■ **Exercise brief**: After the line containing "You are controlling", write nothing more; before it, reproduce every line of the material below exactly, starting with the first.

=-=-=

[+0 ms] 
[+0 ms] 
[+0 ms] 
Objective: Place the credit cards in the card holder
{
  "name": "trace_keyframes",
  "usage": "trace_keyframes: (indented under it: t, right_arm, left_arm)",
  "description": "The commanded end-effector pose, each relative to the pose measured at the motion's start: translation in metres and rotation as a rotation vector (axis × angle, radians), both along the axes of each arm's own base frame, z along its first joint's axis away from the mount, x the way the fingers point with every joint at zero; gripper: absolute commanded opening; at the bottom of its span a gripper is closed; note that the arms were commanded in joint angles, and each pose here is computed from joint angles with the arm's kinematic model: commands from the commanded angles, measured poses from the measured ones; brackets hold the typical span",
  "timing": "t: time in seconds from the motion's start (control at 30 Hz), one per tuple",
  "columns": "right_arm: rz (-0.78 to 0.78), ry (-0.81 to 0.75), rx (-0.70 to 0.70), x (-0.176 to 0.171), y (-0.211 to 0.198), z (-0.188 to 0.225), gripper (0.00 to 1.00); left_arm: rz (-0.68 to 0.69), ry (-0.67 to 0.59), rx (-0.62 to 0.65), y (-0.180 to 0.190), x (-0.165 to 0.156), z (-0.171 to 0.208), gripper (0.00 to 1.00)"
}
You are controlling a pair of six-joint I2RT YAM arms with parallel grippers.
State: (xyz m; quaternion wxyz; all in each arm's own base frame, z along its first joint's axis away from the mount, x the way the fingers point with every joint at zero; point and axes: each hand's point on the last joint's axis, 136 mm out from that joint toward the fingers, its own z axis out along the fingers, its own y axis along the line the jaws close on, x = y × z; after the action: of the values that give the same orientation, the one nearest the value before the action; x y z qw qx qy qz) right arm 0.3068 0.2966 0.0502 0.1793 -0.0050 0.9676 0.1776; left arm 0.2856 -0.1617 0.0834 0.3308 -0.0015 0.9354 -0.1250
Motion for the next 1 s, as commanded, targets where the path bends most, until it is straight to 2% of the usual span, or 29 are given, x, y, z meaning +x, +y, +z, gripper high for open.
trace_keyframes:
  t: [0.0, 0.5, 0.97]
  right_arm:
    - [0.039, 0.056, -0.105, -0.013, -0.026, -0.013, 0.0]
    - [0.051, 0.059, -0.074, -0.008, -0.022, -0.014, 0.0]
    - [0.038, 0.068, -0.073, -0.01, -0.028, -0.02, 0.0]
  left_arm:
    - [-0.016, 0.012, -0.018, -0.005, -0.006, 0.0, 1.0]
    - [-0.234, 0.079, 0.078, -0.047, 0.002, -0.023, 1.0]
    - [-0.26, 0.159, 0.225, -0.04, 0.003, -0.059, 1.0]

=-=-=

■ **Answer space**:
[+0 ms] 
[+0 ms] 
[+0 ms] 
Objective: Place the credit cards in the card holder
{
  "name": "trace_keyframes",
  "usage": "trace_keyframes: (indented under it: t, right_arm, left_arm)",
  "description": "The commanded end-effector pose, each relative to the pose measured at the motion's start: translation in metres and rotation as a rotation vector (axis × angle, radians), both along the axes of each arm's own base frame, z along its first joint's axis away from the mount, x the way the fingers point with every joint at zero; gripper: absolute commanded opening; at the bottom of its span a gripper is closed; note that the arms were commanded in joint angles, and each pose here is computed from joint angles with the arm's kinematic model: commands from the commanded angles, measured poses from the measured ones; brackets hold the typical span",
  "timing": "t: time in seconds from the motion's start (control at 30 Hz), one per tuple",
  "columns": "right_arm: rz (-0.78 to 0.78), ry (-0.81 to 0.75), rx (-0.70 to 0.70), x (-0.176 to 0.171), y (-0.211 to 0.198), z (-0.188 to 0.225), gripper (0.00 to 1.00); left_arm: rz (-0.68 to 0.69), ry (-0.67 to 0.59), rx (-0.62 to 0.65), y (-0.180 to 0.190), x (-0.165 to 0.156), z (-0.171 to 0.208), gripper (0.00 to 1.00)"
}
You are controlling a pair of six-joint I2RT YAM arms with parallel grippers.

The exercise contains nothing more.